**Task details:**
When you reach the line with "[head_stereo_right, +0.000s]" in the listing below, write out that line and every one after it exactly, and skip the pictures.

[[ Supplied information, beginning ]]

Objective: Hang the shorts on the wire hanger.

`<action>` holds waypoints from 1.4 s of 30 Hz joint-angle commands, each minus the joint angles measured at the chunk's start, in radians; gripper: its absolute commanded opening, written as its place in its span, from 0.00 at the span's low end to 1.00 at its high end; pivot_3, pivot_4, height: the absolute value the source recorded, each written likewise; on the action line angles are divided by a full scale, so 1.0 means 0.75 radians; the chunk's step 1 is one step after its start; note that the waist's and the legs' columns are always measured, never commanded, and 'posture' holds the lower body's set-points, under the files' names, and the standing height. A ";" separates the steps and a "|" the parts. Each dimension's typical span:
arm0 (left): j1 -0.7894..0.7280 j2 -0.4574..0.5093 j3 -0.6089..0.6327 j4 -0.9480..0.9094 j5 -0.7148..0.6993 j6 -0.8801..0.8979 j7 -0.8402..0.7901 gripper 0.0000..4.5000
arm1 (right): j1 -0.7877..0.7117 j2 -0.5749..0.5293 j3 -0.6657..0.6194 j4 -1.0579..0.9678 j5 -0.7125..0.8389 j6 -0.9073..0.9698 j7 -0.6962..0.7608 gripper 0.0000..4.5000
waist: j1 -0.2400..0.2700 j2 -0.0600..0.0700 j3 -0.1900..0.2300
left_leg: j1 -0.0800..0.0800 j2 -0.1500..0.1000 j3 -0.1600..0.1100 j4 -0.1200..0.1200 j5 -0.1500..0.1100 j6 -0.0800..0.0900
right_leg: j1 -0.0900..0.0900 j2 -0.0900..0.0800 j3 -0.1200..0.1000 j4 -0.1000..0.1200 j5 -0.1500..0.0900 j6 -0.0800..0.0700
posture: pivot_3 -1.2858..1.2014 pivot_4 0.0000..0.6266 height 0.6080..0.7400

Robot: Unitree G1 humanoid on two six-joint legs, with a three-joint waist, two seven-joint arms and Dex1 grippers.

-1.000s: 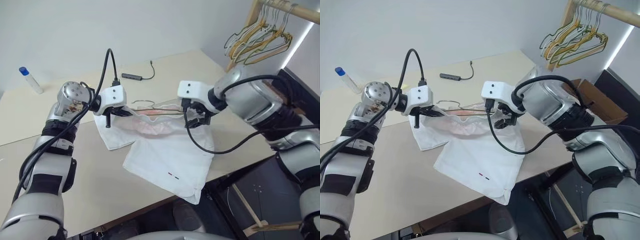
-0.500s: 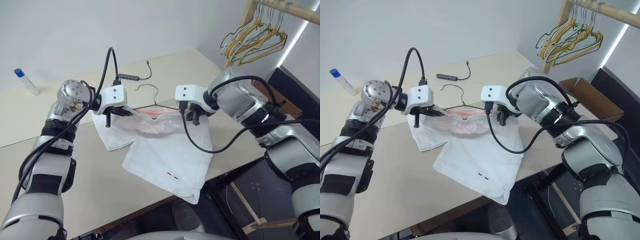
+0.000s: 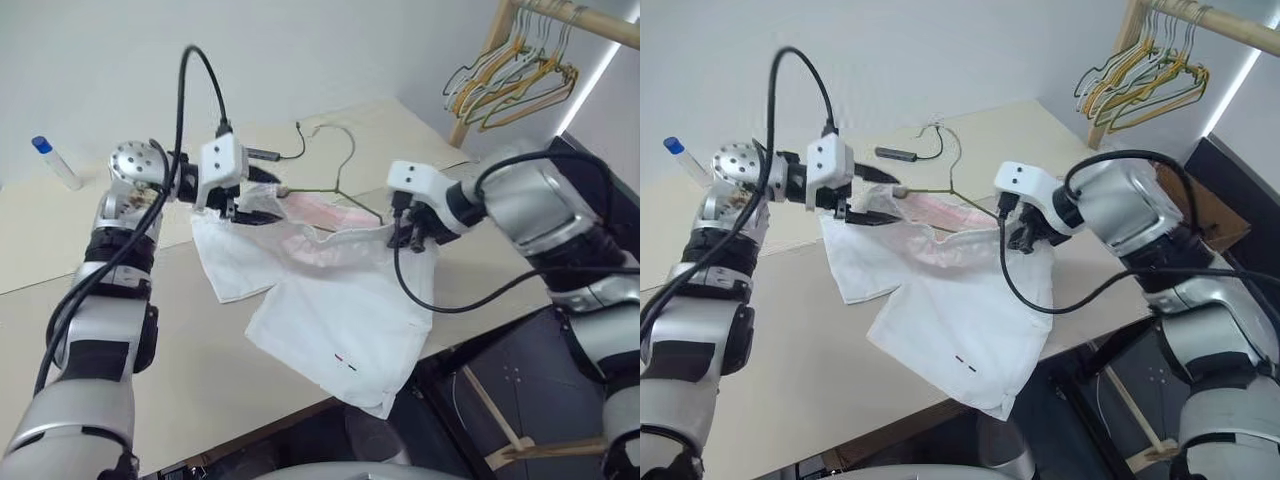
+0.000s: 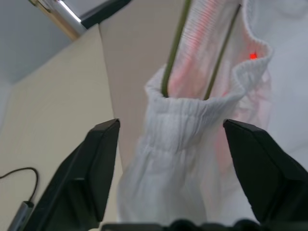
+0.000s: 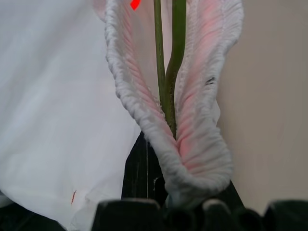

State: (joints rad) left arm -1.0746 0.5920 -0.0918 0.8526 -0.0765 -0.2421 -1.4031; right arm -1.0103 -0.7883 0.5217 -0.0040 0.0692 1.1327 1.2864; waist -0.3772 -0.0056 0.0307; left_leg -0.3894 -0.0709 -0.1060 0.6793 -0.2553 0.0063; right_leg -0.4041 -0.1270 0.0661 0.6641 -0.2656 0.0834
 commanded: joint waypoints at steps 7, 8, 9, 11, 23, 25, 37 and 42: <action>-0.032 -0.033 0.234 -0.157 -0.224 0.191 0.201 0.99 | 0.281 -0.016 -0.491 -0.346 0.252 0.446 -0.237 0.00 | 0.006 0.000 0.000 | 0.000 0.000 0.000 0.000 0.000 0.001 | 0.001 -0.001 0.000 0.000 0.000 0.000 | 0.39 0.00 1.00; -0.008 -0.047 0.260 -0.233 -0.267 0.266 0.236 0.99 | 0.331 -0.003 -0.561 -0.391 0.266 0.506 -0.275 0.00 | 0.009 0.000 0.000 | 0.000 0.000 0.000 0.000 0.000 0.001 | 0.000 -0.001 0.000 0.000 0.000 0.000 | 0.39 0.00 1.00; 0.023 -0.062 0.284 -0.328 -0.316 0.365 0.278 0.99 | 0.383 0.014 -0.635 -0.432 0.273 0.572 -0.318 0.00 | 0.011 -0.001 0.000 | -0.001 0.000 0.000 0.000 0.000 0.001 | 0.001 -0.001 0.000 0.000 0.000 0.000 | 0.39 0.00 1.00; 0.105 -0.093 0.317 -0.545 -0.422 0.562 0.353 0.99 | 0.493 0.046 -0.761 -0.500 0.277 0.635 -0.414 0.00 | 0.015 -0.001 -0.002 | 0.000 0.000 0.000 0.000 0.000 0.001 | 0.001 -0.002 0.000 0.000 0.000 0.001 | 0.39 0.00 1.00; 0.402 -0.287 0.380 -1.382 -0.926 1.214 0.811 0.99 | 0.782 0.105 -1.407 -0.555 0.374 0.642 -0.938 0.00 | 0.012 0.002 -0.007 | 0.011 0.000 0.000 0.001 0.000 0.002 | 0.017 -0.001 0.002 -0.002 -0.001 0.003 | 0.36 0.00 1.00; 0.394 -0.290 0.383 -1.400 -0.956 1.231 0.837 0.99 | 0.775 0.052 -1.432 -0.512 0.403 0.642 -0.988 0.00 | 0.003 0.004 -0.008 | 0.018 0.000 0.001 0.000 0.000 0.003 | 0.025 0.000 0.001 -0.007 -0.003 0.004 | 0.36 0.00 1.00; 0.374 -0.248 0.373 -1.409 -0.980 1.213 0.843 0.99 | 0.332 -0.180 -1.539 0.188 0.433 0.642 -1.353 0.00 | -0.024 0.005 -0.009 | 0.035 0.000 0.005 -0.002 -0.006 0.012 | 0.055 -0.002 -0.002 -0.027 -0.006 0.011 | 0.37 0.00 1.00; 0.383 -0.242 0.372 -1.419 -0.980 1.208 0.846 0.99 | 0.174 -0.261 -1.567 0.401 0.347 0.623 -1.436 0.00 | -0.018 0.005 -0.008 | 0.034 -0.002 0.007 -0.001 -0.007 0.013 | 0.057 -0.004 -0.001 -0.030 -0.006 0.013 | 0.37 0.00 1.00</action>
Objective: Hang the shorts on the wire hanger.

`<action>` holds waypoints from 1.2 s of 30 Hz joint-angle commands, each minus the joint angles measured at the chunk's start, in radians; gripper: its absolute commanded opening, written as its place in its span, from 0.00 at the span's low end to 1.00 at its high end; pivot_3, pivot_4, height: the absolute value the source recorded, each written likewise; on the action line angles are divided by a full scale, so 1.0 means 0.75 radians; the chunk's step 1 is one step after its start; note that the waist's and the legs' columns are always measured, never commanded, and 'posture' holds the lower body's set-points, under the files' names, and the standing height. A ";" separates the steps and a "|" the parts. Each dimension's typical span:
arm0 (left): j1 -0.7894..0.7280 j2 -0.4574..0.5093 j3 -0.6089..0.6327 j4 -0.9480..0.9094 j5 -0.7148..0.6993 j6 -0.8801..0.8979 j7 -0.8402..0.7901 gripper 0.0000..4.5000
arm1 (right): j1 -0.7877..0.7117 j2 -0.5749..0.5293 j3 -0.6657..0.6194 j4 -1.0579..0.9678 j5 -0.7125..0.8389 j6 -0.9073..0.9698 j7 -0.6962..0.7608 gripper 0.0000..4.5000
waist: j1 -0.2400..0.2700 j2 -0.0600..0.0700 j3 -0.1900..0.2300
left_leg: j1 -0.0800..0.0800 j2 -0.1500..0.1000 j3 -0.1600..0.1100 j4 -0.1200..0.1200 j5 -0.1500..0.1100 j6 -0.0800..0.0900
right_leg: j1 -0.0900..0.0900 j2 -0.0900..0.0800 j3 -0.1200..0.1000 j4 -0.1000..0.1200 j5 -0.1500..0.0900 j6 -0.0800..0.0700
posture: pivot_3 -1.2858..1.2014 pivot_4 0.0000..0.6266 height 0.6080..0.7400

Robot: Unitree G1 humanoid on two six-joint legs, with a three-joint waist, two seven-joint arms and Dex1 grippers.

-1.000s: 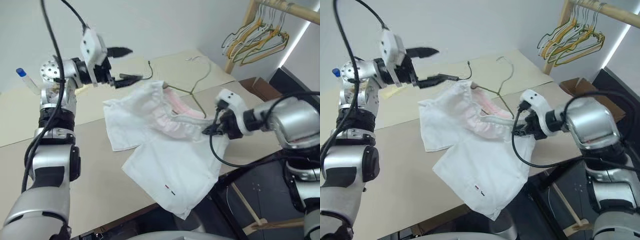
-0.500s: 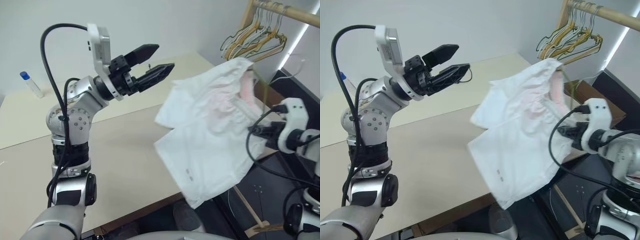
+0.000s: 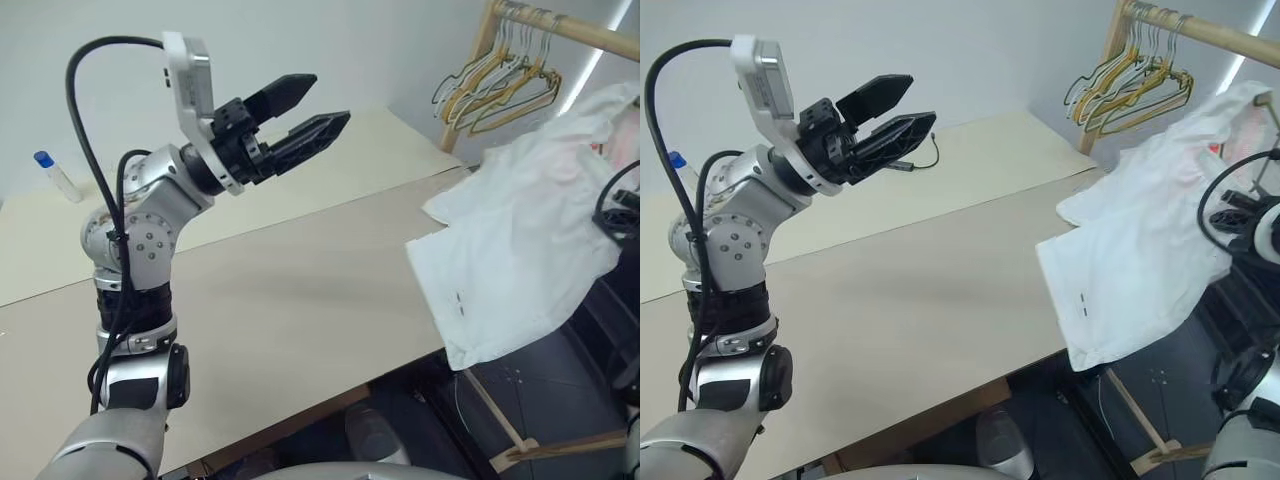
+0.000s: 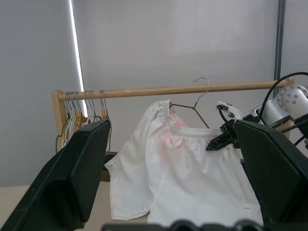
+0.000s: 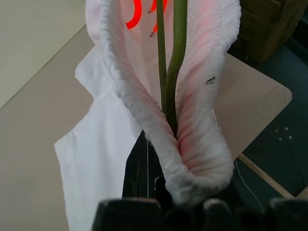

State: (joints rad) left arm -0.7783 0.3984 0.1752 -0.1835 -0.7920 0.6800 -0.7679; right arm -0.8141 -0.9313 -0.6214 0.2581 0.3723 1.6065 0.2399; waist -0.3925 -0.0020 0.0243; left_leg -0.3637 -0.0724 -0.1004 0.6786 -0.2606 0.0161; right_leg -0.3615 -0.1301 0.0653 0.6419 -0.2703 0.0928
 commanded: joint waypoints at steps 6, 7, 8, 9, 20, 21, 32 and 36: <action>0.006 0.026 0.012 -0.055 -0.015 -0.032 -0.004 0.99 | -0.201 -0.165 -0.067 0.320 -0.141 -0.174 -0.098 0.00 | 0.007 0.000 0.002 | 0.003 0.000 0.001 -0.001 -0.001 0.001 | 0.005 0.000 -0.001 -0.002 -0.001 0.002 | 0.38 0.00 1.00; 0.011 0.028 0.011 -0.059 -0.016 -0.031 -0.004 0.99 | -0.224 -0.185 -0.073 0.373 -0.152 -0.205 -0.109 0.00 | 0.007 -0.001 0.002 | 0.005 0.000 0.001 -0.001 -0.002 0.002 | 0.007 0.000 -0.001 -0.003 -0.002 0.004 | 0.38 0.00 1.00; 0.014 0.029 0.010 -0.063 -0.019 -0.030 -0.004 0.99 | -0.244 -0.203 -0.077 0.424 -0.159 -0.229 -0.116 0.00 | 0.007 -0.001 0.003 | 0.008 0.000 0.002 -0.001 -0.002 0.002 | 0.010 0.000 -0.001 -0.004 -0.004 0.007 | 0.38 0.00 1.00; 0.017 0.030 0.009 -0.066 -0.021 -0.028 -0.006 0.99 | -0.267 -0.219 -0.087 0.483 -0.166 -0.258 -0.130 0.00 | 0.007 0.000 0.003 | 0.010 0.000 0.002 -0.001 -0.003 0.002 | 0.013 0.000 -0.001 -0.006 -0.005 0.008 | 0.38 0.00 1.00; 0.044 0.016 -0.004 -0.106 -0.015 -0.037 0.022 1.00 | -0.241 -0.214 -0.096 0.787 -0.195 -0.439 -0.236 0.15 | -0.011 -0.002 0.005 | 0.012 0.001 0.009 -0.002 -0.005 0.005 | 0.018 0.000 0.003 -0.018 -0.004 0.014 | 0.38 0.00 1.00; 0.049 0.017 -0.002 -0.113 -0.017 -0.034 0.025 1.00 | -0.232 -0.212 -0.101 0.800 -0.197 -0.459 -0.247 0.20 | -0.009 -0.003 0.005 | 0.012 0.001 0.009 -0.002 -0.005 0.005 | 0.020 0.000 0.003 -0.018 -0.004 0.014 | 0.38 0.00 1.00; 0.056 0.025 0.000 -0.138 -0.024 -0.021 0.042 1.00 | -0.166 -0.209 0.042 0.611 -0.243 -0.597 -0.272 1.00 | -0.003 -0.006 0.009 | 0.016 0.001 0.008 -0.002 -0.009 0.006 | 0.036 0.000 0.001 -0.026 -0.004 0.017 | 0.38 0.00 1.00; 0.047 0.030 -0.003 -0.132 -0.027 -0.020 0.032 1.00 | -0.013 -0.166 0.101 0.295 -0.299 -0.717 -0.310 1.00 | -0.002 -0.004 0.008 | 0.015 0.002 0.008 -0.001 -0.009 0.006 | 0.035 0.000 0.001 -0.026 -0.005 0.018 | 0.38 0.00 1.00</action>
State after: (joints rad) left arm -0.7252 0.4093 0.1665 -0.2640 -0.7923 0.6750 -0.7447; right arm -0.8316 -1.0562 -0.5585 0.5960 0.1673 1.1293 0.0237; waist -0.3937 -0.0051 0.0303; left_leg -0.3518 -0.0713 -0.0943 0.6778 -0.2673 0.0205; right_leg -0.3350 -0.1300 0.0667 0.6222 -0.2737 0.1070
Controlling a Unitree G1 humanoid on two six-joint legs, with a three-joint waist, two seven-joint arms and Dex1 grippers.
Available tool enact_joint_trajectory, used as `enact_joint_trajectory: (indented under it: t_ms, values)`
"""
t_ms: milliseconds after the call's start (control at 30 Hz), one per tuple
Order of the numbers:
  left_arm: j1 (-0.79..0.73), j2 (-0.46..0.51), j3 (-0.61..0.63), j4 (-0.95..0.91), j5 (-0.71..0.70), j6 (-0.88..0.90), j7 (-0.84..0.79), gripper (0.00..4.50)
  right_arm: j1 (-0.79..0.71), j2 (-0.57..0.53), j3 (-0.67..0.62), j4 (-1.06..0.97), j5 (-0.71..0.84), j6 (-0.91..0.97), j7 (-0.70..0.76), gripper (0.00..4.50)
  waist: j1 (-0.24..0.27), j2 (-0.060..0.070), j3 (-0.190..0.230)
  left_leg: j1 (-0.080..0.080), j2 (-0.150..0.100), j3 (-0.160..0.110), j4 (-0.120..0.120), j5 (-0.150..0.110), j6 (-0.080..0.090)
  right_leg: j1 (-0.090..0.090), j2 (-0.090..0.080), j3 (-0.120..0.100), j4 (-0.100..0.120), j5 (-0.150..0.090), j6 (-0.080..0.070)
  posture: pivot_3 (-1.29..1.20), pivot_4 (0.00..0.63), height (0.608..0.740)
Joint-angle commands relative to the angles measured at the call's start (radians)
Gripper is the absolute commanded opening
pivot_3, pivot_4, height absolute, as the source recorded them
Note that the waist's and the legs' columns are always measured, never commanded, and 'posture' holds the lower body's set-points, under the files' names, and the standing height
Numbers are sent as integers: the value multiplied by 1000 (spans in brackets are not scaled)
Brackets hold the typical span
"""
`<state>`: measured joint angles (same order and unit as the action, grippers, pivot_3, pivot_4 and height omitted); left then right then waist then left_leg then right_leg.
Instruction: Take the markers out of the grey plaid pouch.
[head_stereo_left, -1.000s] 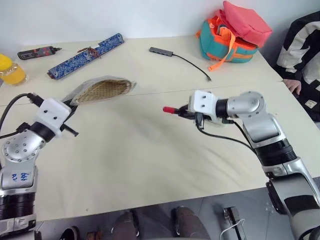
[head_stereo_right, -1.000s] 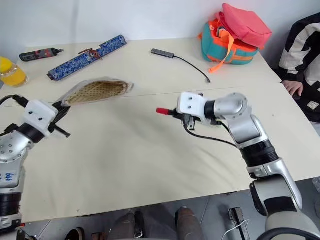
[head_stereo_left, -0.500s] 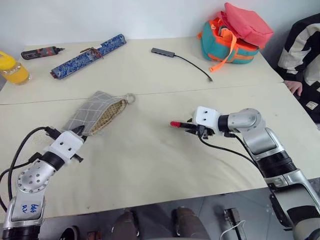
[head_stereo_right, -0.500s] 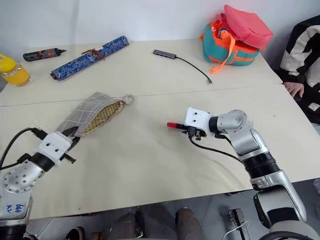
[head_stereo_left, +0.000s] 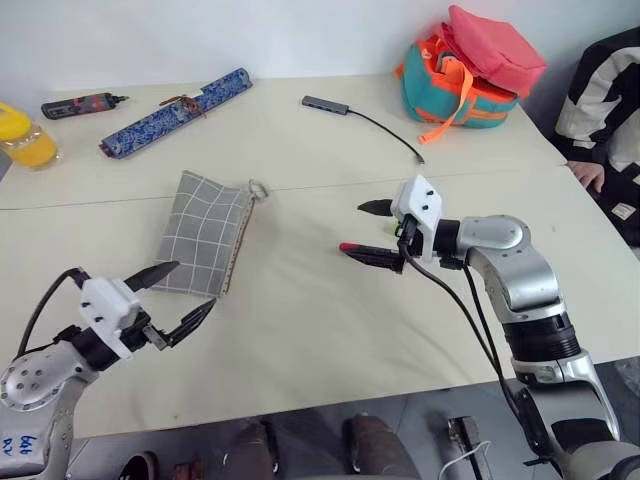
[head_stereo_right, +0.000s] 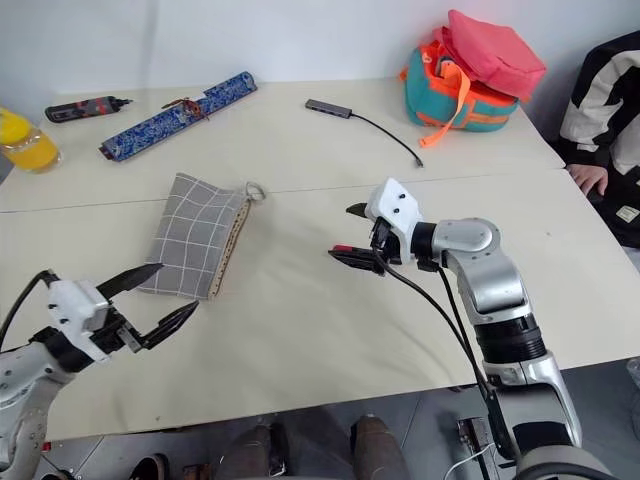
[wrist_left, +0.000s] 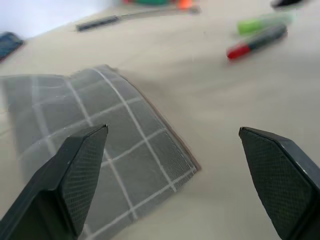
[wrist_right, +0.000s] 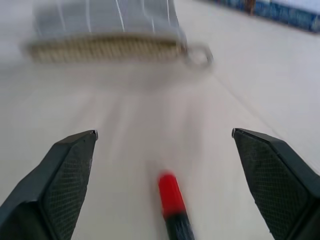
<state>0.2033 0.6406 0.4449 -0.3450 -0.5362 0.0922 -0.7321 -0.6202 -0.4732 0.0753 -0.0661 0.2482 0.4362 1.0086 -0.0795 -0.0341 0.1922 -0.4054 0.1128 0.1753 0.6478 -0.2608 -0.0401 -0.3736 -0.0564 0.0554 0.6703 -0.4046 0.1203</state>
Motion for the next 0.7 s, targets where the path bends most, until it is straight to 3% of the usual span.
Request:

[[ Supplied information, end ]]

**Solution:**
[head_stereo_right, +0.000s] 
[wrist_left, +0.000s] 
[wrist_right, +0.000s] 
<state>0.2033 0.6406 0.4449 -0.3450 -0.5362 0.0922 -0.7321 -0.6202 -0.4732 0.0753 -0.0661 0.2482 0.4362 1.0086 -0.0795 -0.0341 0.1922 -0.4054 0.1128 0.1753 0.6478 -0.2608 -0.0401 -0.3736 -0.0564 0.0554 0.6703 -0.4046 0.1203</state>
Motion for the next 0.7 s, targets where the path bends most, until it is straight to 3% of the usual span.
Request:

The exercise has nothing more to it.